[Data items]
□ □ □ □ □

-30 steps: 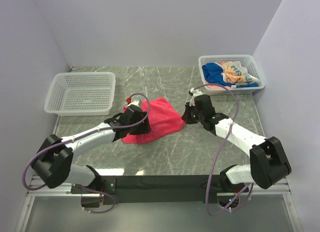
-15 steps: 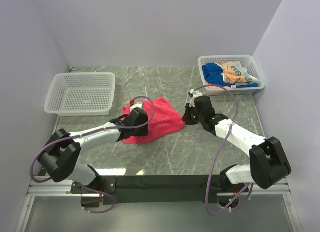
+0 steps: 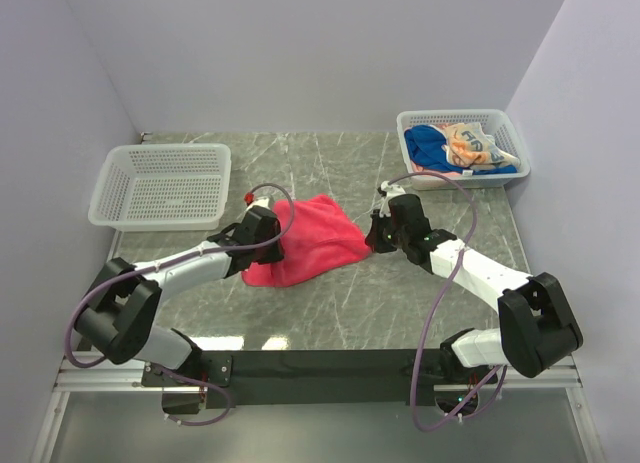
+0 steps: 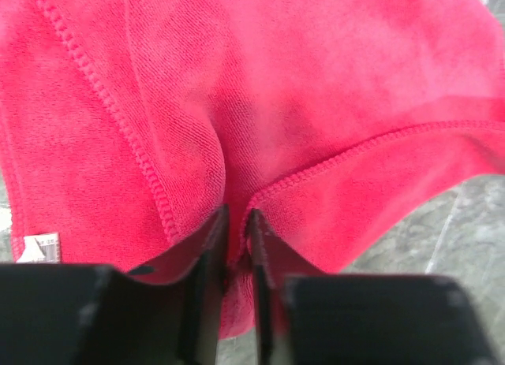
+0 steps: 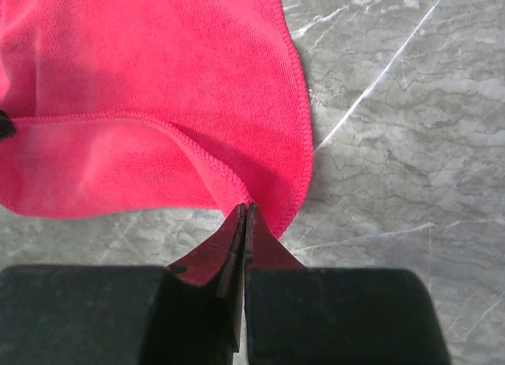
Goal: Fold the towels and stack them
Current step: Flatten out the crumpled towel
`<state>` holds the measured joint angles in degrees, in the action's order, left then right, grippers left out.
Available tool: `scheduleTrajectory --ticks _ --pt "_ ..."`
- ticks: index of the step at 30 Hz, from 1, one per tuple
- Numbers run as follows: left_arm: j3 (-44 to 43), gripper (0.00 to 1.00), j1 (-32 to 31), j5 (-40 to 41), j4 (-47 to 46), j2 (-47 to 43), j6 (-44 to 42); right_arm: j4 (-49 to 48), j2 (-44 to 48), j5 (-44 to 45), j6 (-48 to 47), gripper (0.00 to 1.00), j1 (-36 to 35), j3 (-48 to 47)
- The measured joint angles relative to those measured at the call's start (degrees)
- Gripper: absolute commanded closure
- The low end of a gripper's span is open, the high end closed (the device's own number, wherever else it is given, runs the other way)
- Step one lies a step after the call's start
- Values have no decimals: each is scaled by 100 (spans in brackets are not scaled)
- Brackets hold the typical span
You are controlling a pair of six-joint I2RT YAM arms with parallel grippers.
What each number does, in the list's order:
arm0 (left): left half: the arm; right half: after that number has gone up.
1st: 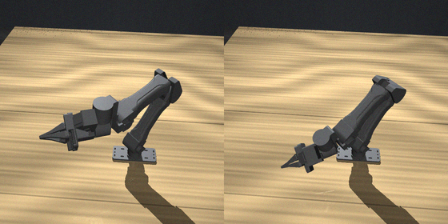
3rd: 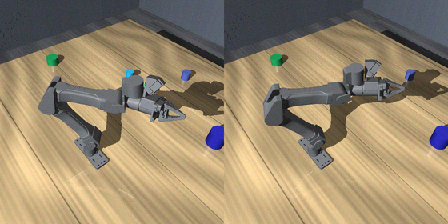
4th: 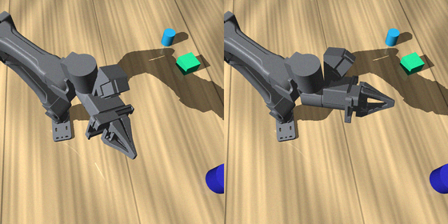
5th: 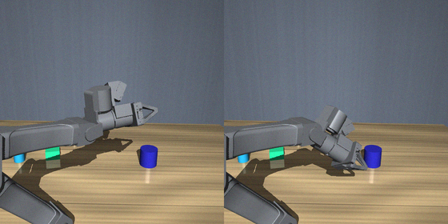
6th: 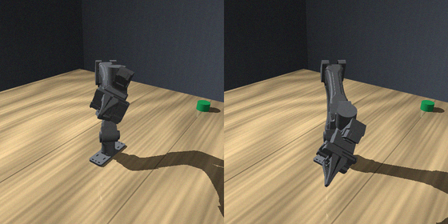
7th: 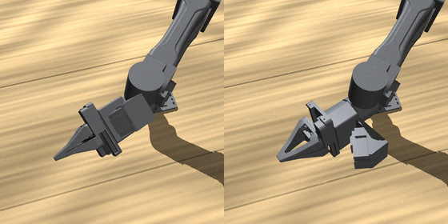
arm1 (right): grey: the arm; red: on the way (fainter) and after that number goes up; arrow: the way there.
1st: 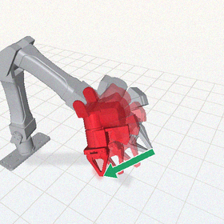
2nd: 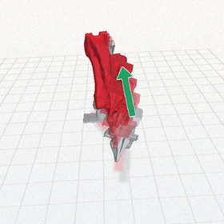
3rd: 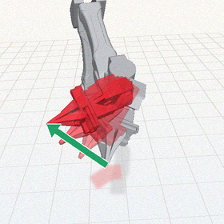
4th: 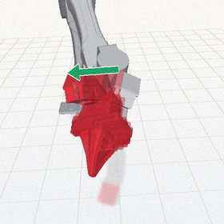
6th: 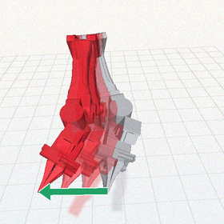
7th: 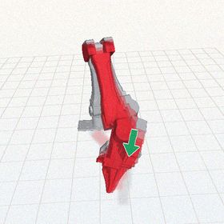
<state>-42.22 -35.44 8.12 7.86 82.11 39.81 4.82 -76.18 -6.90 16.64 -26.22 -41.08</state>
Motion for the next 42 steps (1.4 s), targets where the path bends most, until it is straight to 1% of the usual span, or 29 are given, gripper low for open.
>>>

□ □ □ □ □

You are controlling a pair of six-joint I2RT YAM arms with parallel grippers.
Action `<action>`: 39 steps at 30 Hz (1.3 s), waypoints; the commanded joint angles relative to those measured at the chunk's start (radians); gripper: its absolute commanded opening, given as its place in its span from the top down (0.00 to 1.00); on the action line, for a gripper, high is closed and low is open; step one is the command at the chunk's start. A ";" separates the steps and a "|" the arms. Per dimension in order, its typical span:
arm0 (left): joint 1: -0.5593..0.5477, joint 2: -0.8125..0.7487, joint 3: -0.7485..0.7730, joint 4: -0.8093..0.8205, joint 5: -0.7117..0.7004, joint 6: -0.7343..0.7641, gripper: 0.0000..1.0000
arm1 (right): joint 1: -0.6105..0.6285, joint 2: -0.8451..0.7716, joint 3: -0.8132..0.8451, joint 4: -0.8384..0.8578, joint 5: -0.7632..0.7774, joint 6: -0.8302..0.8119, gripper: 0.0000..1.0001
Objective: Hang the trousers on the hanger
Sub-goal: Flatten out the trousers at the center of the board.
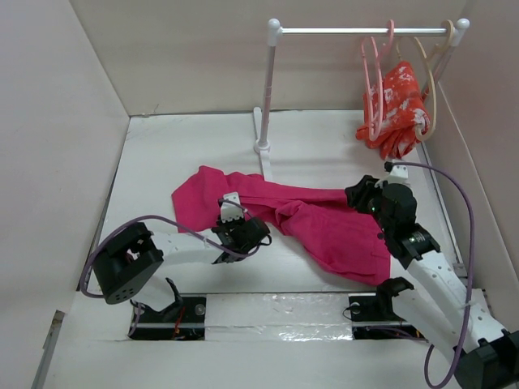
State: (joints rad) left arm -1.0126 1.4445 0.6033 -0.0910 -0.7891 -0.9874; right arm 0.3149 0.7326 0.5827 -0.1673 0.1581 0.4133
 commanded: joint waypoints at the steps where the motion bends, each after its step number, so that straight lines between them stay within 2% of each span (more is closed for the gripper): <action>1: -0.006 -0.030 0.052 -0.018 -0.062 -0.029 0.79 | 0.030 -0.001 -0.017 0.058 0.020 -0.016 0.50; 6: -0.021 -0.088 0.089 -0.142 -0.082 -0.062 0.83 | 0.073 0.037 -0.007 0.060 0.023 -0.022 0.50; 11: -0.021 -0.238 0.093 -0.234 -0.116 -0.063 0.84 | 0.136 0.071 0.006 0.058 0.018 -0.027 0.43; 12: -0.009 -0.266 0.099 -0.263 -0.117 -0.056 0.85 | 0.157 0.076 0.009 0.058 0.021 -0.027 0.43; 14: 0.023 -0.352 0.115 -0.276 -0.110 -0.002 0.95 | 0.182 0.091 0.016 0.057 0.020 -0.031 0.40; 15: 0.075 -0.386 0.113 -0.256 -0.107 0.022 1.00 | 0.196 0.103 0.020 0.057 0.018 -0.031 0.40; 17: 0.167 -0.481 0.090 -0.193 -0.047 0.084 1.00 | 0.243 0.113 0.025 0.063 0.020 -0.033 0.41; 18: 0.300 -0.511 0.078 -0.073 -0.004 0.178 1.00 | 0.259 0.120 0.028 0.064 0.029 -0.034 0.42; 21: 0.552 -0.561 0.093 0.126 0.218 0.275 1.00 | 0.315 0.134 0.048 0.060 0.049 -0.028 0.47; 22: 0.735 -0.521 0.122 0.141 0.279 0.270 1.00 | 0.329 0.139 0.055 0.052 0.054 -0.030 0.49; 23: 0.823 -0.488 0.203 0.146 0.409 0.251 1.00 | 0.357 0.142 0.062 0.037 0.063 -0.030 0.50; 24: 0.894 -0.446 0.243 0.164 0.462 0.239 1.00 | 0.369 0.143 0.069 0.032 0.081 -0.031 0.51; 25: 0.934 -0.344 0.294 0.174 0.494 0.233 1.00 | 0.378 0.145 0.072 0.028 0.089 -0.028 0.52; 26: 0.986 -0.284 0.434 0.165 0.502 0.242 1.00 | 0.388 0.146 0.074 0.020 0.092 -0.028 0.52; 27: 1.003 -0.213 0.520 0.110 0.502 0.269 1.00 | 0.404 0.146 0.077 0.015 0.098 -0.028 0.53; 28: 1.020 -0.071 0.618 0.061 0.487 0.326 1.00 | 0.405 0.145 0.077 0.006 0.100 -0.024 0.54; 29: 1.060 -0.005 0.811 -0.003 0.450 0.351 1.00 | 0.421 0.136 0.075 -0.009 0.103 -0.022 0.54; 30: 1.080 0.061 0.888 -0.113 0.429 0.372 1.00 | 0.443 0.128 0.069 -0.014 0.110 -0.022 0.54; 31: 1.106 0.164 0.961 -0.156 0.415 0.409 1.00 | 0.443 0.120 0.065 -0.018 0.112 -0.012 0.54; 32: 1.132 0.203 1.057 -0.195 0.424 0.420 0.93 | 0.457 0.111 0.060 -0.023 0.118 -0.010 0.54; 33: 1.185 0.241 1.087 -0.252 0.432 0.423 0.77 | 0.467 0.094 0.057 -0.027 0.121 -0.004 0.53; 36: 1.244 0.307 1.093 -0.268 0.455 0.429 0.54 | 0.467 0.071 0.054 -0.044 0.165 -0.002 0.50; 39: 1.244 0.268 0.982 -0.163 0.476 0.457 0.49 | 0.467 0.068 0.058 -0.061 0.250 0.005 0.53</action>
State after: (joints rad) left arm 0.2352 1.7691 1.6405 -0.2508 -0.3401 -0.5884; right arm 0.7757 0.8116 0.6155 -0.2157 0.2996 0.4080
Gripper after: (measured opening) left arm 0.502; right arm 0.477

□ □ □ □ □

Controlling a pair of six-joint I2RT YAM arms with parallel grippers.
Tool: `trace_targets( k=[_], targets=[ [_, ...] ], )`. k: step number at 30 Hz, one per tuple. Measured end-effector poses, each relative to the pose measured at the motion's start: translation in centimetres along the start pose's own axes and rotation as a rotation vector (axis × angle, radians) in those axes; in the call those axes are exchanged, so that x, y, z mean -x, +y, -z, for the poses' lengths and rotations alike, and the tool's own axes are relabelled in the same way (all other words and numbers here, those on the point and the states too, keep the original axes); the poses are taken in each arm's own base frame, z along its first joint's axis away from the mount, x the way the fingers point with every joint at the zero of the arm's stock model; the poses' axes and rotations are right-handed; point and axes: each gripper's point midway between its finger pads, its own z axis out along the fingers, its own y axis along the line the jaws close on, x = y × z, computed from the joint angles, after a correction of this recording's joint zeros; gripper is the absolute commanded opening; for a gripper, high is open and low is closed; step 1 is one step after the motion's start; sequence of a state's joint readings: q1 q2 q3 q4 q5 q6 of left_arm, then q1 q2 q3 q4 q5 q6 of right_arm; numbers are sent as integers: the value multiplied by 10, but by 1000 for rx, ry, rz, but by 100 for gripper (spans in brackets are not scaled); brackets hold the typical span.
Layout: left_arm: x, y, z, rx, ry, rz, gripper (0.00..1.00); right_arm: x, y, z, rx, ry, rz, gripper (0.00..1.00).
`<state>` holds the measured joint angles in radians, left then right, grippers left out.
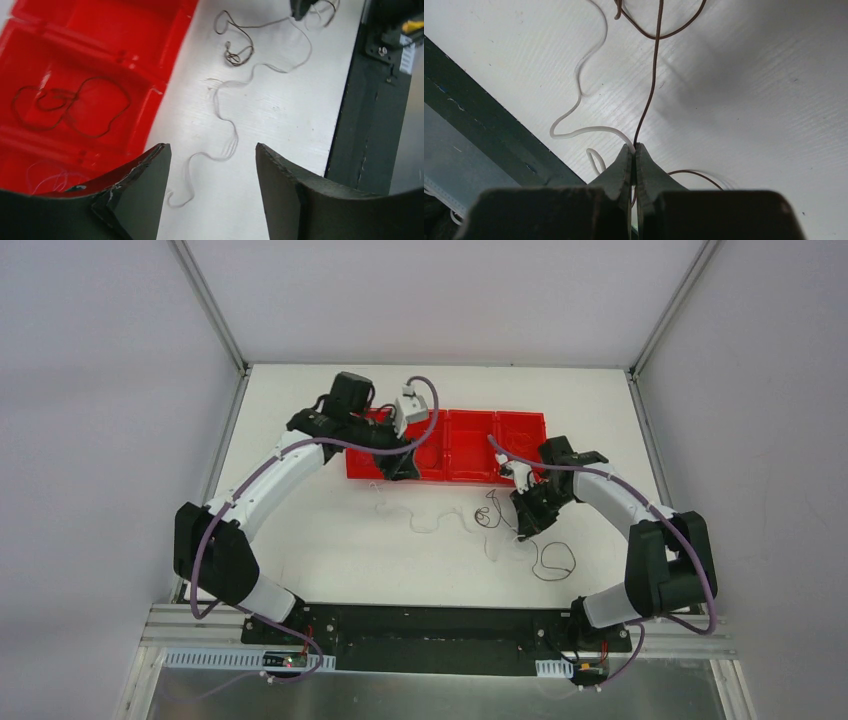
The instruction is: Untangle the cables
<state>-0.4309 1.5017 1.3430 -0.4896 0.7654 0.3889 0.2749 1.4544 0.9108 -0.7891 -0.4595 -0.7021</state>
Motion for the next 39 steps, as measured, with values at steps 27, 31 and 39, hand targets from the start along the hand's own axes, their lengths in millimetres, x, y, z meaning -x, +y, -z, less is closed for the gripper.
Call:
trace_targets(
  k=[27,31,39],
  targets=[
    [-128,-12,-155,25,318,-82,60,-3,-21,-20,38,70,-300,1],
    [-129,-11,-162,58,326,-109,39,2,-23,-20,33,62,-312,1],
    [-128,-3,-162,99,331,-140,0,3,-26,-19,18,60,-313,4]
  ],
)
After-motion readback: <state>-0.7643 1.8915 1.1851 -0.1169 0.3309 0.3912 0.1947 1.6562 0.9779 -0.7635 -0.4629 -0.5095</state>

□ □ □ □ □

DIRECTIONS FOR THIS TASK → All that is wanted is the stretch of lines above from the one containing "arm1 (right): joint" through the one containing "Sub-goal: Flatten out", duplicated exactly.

ANSWER AREA →
arm1 (right): joint 1: -0.6105..0.6285, joint 2: -0.8451..0.7716, joint 3: -0.8132..0.8451, joint 4: -0.8384..0.8578, joint 5: -0.7632..0.7774, joint 6: -0.8302..0.8119, gripper: 0.0000..1.0001
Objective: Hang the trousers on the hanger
Sub-goal: Flatten out the trousers at the center of the board.

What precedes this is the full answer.